→ **TASK REQUIREMENTS**:
Start at the line below containing "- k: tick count" and stop at the line containing "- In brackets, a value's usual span". Repeat every line of that stretch exactly, and nothing outside it.
=== DATA PROVIDED ===
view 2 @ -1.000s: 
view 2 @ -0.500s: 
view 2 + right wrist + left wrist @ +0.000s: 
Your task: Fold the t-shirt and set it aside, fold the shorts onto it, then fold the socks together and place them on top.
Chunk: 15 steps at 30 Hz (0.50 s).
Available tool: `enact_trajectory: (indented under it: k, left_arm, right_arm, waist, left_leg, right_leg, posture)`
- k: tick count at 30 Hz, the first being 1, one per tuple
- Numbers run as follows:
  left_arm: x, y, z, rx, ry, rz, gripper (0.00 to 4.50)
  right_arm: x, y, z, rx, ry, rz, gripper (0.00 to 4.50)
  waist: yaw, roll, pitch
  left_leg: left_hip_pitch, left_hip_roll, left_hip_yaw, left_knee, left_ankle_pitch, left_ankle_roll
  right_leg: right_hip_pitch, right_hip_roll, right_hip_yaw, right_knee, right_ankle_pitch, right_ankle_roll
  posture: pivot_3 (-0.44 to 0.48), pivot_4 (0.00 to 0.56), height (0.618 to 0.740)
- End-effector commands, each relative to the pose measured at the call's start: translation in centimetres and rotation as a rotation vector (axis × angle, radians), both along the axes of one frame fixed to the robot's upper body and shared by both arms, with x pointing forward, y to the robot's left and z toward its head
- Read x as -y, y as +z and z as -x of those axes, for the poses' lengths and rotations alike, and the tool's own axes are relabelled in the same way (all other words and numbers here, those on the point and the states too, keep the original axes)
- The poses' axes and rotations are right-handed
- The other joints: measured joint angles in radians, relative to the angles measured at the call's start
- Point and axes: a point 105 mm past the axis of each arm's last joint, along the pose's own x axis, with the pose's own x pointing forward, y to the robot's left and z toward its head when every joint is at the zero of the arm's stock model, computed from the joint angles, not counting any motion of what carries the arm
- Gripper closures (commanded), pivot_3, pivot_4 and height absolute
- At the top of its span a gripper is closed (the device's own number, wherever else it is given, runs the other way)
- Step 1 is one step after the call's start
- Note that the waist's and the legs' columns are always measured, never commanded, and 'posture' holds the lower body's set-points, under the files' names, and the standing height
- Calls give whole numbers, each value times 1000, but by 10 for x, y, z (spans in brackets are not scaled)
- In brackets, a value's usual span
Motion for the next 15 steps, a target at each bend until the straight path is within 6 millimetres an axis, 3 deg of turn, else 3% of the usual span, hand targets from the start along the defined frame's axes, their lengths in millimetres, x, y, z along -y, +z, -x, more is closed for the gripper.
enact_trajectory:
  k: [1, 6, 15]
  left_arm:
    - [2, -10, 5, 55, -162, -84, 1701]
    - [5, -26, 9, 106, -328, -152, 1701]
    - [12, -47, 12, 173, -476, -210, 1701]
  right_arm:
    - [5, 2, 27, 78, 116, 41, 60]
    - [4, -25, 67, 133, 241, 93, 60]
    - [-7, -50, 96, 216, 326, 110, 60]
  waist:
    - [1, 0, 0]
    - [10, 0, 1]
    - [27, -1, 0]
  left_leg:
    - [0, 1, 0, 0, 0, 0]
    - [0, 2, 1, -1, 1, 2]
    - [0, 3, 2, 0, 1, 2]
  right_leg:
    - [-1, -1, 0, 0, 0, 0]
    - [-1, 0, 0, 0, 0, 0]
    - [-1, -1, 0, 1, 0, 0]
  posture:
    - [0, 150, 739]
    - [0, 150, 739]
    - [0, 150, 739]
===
→ **COMPLETED TASK**:
- k: tick count at 30 Hz, the first being 1, one per tuple
- Numbers run as follows:
  left_arm: x, y, z, rx, ry, rz, gripper (0.00 to 4.50)
  right_arm: x, y, z, rx, ry, rz, gripper (0.00 to 4.50)
  waist: yaw, roll, pitch
  left_leg: left_hip_pitch, left_hip_roll, left_hip_yaw, left_knee, left_ankle_pitch, left_ankle_roll
  right_leg: right_hip_pitch, right_hip_roll, right_hip_yaw, right_knee, right_ankle_pitch, right_ankle_roll
  posture: pivot_3 (-0.44 to 0.48), pivot_4 (0.00 to 0.56), height (0.618 to 0.740)
- End-effector commands, each relative to the pose measured at the call's start: translation in centimetres and rotation as a rotation vector (axis × angle, radians), both along the axes of one frame fixed to the robot's upper body and shared by both arms, with x pointing forward, y to the robot's left and z toward its head
- Read x as -y, y as +z and z as -x of those axes, for the poses' lengths and rotations alike, and the tool's own axes are relabelled in the same way (all other words and numbers here, those on the point and the states too, keep the original axes)
- The poses' axes and rotations are right-handed
- The other joints: measured joint angles in radians, relative to the angles measured at the call's start
- Point and axes: a point 105 mm past the axis of each arm's last joint, along the pose's own x axis, with the pose's own x pointing forward, y to the robot's left and z toward its head when every joint is at the zero of the arm's stock model, computed from the joint angles, not counting any motion of what carries the arm
- Gripper closures (commanded), pivot_3, pivot_4 and height absolute
- At the top of its span a gripper is closed (the device's own number, wherever else it is given, runs the other way)
- Step 1 is one step after the call's start
- Note that the waist's and the legs' columns are always measured, never commanded, and 'posture' holds the lower body's set-points, under the files' names, and the standing height
- Calls give whole numbers, each value times 1000, but by 10 for x, y, z (spans in brackets are not scaled)
- In brackets, a value's usual span

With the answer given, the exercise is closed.